Thursday, May 17, 2007

Changing Careers

We are getting so close to the opening of our restaurant. I can’t help but reflect on how I actually got to this point. Changing careers is not an easy venture, at least not from my vantage point, but I would imagine there are other fortysomethings out there who may be in the same boat as me; finding themselves bored, depressed, frustrated, and just plain stuck. I'm here to say, Change is possible. Some guys tell me they could never do what I have done. They say they aren’t able to turn rudder and chart a new course like me. I was always taught that where there is a will, there is a way, but to be fair, I have been fortunate and my situation in life has offered me a couple of advantages to taking this step. Living modestly. Being a professional minister for 18 years, I didn’t make very much money. Since all the CD’s I produced were given away and not sold, and my 15-book apocalyptic series deal never materialized, and my speaking engagements were always to poor college students, I was limited in what I made, and in turn, in what I could consume. I’d watch my friends move to the nicer end of town and buy new cars and take their kids on ski trips and buy them cell phones, while I stayed put. I spent my share of time grumbling about it, never knowing that what was happening was a development of a lifestyle that would actually help me change later on down the road rather than preventing me from doing so.
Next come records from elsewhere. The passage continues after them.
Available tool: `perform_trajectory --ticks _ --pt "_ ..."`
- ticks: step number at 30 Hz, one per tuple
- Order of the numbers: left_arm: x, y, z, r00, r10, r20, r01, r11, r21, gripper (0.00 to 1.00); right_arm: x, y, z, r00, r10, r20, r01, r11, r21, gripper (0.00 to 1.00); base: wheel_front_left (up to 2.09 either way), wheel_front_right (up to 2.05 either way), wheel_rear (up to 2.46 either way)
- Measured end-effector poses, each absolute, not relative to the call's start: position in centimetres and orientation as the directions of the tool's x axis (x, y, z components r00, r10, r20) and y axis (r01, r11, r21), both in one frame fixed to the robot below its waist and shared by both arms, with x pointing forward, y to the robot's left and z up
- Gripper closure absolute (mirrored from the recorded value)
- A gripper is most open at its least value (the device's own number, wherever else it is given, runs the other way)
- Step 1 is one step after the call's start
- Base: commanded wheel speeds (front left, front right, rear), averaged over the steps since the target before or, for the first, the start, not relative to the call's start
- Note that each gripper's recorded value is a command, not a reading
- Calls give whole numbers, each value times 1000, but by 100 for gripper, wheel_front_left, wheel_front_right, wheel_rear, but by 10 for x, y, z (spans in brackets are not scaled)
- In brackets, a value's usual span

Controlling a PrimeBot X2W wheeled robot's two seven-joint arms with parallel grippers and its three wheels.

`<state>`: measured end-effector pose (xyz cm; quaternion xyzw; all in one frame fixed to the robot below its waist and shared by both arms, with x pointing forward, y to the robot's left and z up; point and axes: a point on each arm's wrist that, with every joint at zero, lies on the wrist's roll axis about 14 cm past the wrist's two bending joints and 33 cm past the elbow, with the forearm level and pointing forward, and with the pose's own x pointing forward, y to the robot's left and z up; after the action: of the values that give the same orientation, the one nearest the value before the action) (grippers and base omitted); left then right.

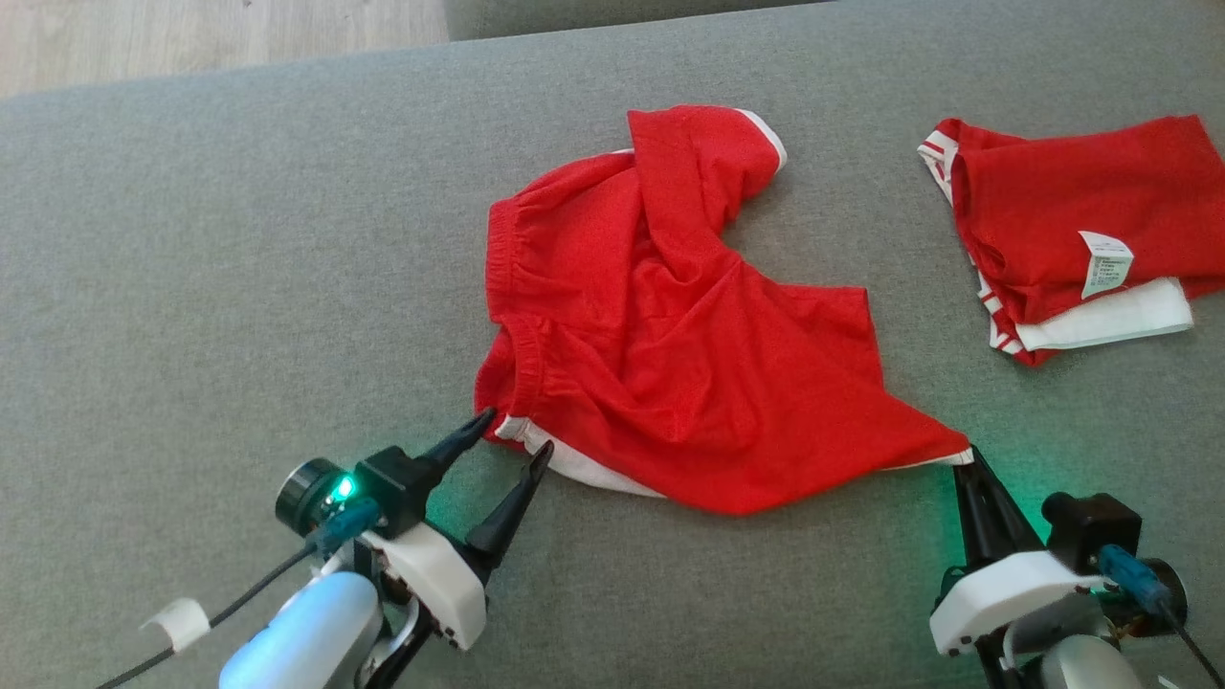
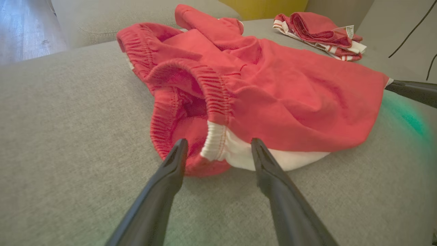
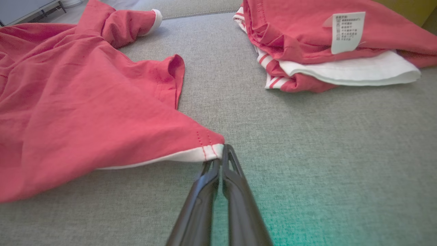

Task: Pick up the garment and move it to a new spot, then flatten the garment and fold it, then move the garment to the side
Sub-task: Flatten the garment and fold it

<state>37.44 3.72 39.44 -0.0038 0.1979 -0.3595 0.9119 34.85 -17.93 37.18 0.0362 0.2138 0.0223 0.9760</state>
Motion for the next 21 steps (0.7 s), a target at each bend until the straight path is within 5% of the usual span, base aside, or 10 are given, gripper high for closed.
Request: perform_trajectory --ticks 1,2,3,12,21 --pt "373 37 392 658 -658 -366 655 740 -151 19 348 -179 372 907 60 -417 -29 996 80 100 0 0 0" --pt "371 36 390 649 -661 -377 659 736 -156 79 348 -179 371 907 61 -417 -30 996 81 100 0 0 0" --pt "370 35 389 643 -664 -382 661 733 -160 100 349 -178 371 907 63 -417 -32 996 81 100 0 0 0" --pt "378 45 403 675 -658 -333 659 741 -130 100 357 -173 383 925 77 -372 -51 995 80 100 0 0 0" --pt "420 62 499 797 -603 -43 597 797 -96 100 411 -167 479 989 118 -89 -119 993 -2 100 0 0 0"
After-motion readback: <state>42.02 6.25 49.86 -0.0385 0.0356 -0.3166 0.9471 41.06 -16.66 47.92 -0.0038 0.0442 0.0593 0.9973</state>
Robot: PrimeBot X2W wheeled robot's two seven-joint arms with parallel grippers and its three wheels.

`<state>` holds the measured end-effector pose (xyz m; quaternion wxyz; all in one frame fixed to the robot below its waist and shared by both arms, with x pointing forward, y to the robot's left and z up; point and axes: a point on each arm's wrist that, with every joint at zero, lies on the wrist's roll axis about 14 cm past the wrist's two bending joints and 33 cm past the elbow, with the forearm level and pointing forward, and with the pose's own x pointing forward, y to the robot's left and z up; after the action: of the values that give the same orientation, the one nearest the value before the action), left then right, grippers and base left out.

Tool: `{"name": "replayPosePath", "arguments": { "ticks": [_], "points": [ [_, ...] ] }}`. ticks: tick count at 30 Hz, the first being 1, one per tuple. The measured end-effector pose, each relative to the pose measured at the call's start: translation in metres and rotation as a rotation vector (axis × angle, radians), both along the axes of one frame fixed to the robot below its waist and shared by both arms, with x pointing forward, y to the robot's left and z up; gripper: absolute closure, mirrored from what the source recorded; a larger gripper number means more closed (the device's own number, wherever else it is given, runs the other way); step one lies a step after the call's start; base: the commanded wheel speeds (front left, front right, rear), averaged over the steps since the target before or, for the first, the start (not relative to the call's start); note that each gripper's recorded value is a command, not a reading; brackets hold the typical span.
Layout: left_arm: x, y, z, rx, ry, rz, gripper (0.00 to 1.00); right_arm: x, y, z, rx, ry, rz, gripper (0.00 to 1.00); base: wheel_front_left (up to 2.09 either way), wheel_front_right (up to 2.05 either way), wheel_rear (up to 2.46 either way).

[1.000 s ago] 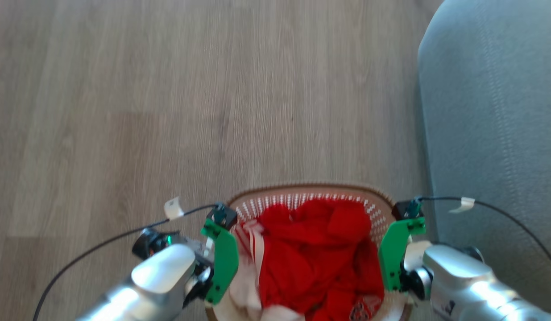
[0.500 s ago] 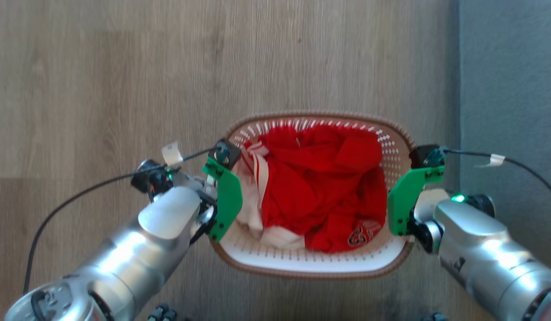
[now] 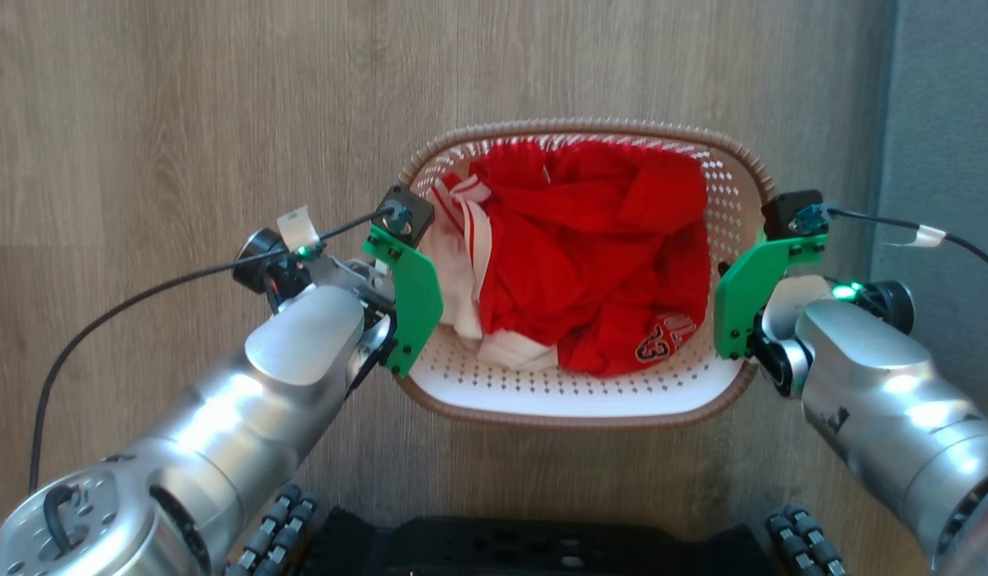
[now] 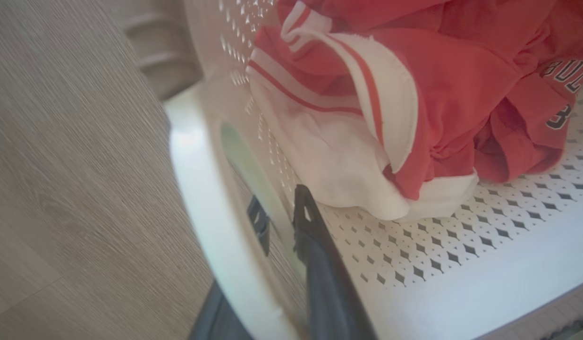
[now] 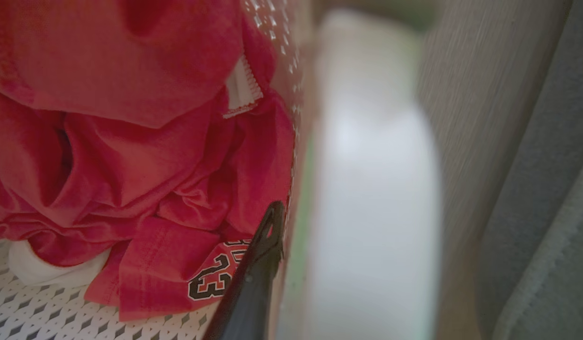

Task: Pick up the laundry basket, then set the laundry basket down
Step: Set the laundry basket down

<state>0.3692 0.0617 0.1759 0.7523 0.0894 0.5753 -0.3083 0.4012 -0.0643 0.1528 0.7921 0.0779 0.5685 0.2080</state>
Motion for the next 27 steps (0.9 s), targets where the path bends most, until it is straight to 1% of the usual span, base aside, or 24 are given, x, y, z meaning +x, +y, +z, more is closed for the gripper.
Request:
{"name": "replayPosePath", "arguments": {
  "ticks": [6, 13, 27],
  "points": [
    [0.007, 0.002, -0.014, -0.002, -0.015, 0.033, 1.0, 0.01, 0.002, -0.018, 0.0, -0.022, -0.002, 1.0, 0.0, 0.0, 0.0],
    [0.007, 0.003, -0.027, 0.003, -0.008, 0.007, 1.0, 0.006, 0.003, -0.034, -0.003, 0.001, -0.009, 1.0, 0.0, 0.0, 0.0],
    [0.004, 0.003, -0.031, 0.003, 0.0, 0.005, 1.0, 0.004, 0.003, -0.04, -0.007, 0.017, -0.017, 1.0, 0.0, 0.0, 0.0]
  ]
}}
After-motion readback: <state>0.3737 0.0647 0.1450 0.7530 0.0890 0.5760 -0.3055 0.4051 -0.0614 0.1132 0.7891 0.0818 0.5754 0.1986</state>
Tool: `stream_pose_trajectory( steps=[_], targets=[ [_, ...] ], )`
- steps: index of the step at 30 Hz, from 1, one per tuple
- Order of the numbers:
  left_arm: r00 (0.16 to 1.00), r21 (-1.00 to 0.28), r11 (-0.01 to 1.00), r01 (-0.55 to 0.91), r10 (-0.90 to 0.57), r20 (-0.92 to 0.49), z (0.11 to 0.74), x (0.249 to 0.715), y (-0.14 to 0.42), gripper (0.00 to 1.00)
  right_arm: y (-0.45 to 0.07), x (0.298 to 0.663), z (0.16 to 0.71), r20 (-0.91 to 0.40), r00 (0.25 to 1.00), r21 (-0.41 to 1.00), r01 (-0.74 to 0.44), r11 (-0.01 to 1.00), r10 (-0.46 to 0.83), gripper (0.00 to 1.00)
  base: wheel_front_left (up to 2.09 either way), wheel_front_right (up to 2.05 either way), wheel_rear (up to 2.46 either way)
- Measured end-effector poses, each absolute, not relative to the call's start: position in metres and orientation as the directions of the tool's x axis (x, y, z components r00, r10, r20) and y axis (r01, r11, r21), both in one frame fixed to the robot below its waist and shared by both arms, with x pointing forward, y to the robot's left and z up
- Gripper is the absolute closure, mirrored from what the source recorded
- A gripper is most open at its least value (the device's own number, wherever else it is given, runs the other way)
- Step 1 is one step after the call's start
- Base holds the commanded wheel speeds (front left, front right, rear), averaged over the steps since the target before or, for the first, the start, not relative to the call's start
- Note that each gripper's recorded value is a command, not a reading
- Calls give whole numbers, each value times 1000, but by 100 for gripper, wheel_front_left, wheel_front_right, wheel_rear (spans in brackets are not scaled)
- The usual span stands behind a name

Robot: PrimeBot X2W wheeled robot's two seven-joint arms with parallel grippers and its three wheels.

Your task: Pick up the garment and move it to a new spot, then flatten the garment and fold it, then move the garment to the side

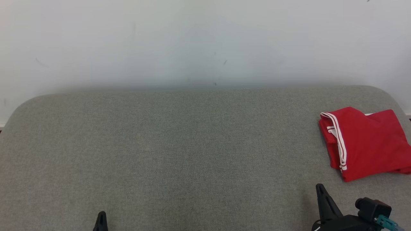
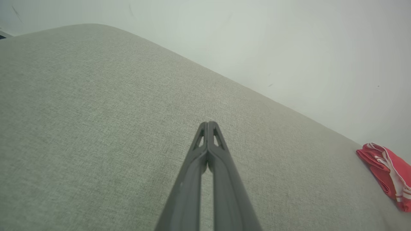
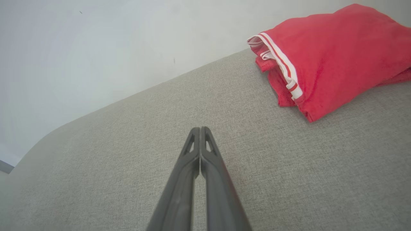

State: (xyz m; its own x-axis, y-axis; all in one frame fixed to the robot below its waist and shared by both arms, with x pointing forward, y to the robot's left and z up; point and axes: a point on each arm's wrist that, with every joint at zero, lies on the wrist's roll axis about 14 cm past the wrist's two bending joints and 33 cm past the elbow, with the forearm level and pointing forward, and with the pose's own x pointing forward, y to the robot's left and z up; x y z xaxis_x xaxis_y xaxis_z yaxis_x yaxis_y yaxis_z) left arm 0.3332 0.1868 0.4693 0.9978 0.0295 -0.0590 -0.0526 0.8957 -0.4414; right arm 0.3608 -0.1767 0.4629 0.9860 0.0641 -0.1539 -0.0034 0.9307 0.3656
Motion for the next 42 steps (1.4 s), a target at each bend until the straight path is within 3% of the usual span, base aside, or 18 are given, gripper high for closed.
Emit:
stream_pose_trajectory(
  steps=[20, 42],
  targets=[
    [996, -682, 727, -82, 39, -79, 473, 351, 188, 100, -190, 368, 471, -137, 990, 634, 70, 770, 23, 100, 0, 0, 0],
    [996, -851, 519, -83, 22, -84, 479, 368, 186, 100, -201, 374, 479, -114, 993, 829, 96, 551, -2, 100, 0, 0, 0]
  ],
)
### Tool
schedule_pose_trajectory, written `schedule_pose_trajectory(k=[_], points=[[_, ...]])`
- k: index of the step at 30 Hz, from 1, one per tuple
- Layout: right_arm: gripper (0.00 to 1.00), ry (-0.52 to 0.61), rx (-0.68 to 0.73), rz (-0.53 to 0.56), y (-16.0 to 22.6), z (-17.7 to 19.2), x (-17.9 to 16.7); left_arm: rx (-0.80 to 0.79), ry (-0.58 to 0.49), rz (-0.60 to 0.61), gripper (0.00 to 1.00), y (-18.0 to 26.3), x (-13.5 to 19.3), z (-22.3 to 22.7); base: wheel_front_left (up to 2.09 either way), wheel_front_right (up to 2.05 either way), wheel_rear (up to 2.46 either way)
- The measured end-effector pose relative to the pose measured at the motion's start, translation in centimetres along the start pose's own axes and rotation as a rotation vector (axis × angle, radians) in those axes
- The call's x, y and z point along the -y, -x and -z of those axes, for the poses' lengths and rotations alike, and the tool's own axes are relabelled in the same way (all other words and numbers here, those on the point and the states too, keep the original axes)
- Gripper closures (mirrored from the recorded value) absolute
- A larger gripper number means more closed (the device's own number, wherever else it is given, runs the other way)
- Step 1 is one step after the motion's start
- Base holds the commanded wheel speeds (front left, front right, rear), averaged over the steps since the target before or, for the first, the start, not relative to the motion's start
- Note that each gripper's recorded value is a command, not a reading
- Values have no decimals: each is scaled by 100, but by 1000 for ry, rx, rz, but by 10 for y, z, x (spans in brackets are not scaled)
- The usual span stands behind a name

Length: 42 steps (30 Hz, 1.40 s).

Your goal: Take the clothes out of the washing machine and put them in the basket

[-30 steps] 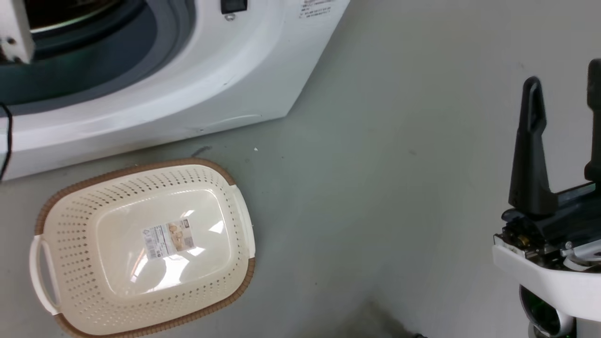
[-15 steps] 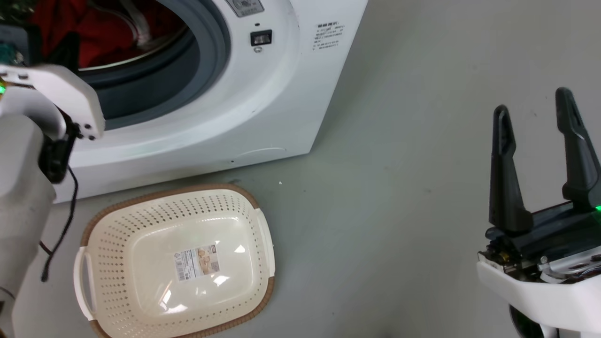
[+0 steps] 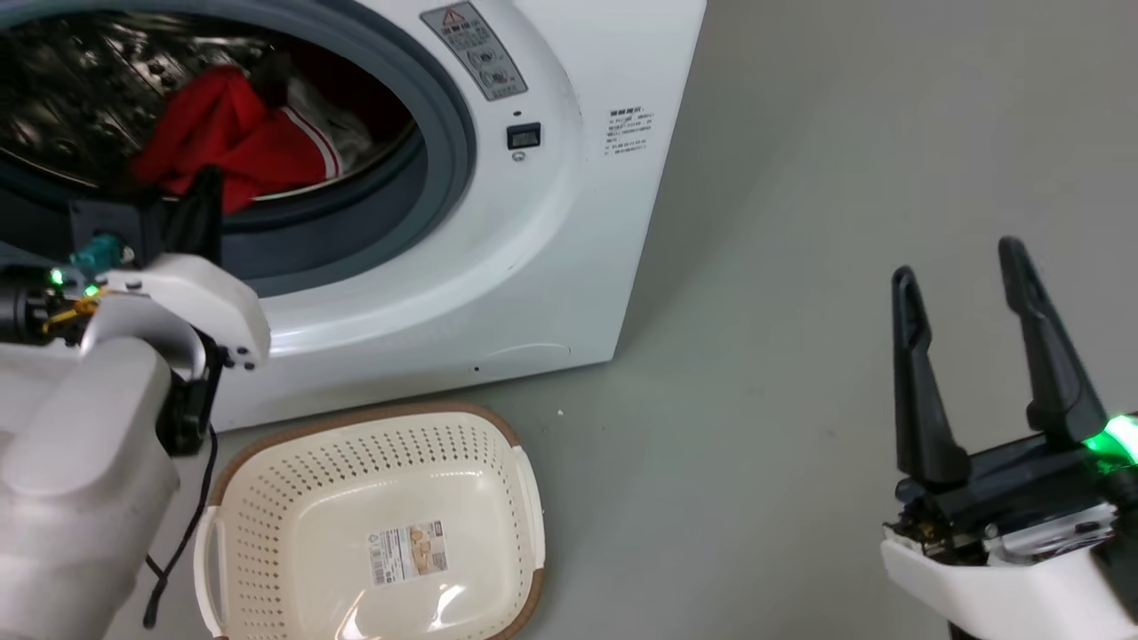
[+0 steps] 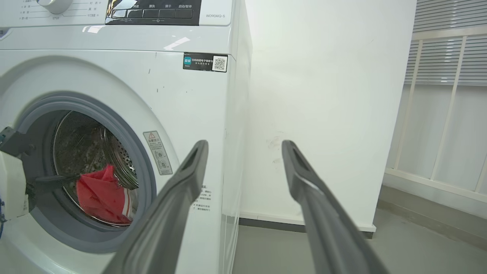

Living within our means. From the beginning of our marriage, my wife and I learned to live on the modest salary we received. We made a decision to live on one income until our kids were old enough to be in school. We did incur debt from time to time, but it was due to unexpected expenses, not consumption. So when it came time to decide on changing careers, we were not saddled with such extensive debt that would force us to stay plowing the same old rut. My dad always had a saying; "Son, don’t just be thankful for what you’ve got. Be thankful for what you miss out on." Why does it take so long for wisdom to set in? How many years did I focus on what I did not have, only to find that what I did not possess would the very thing that would enable me to launch into this dream?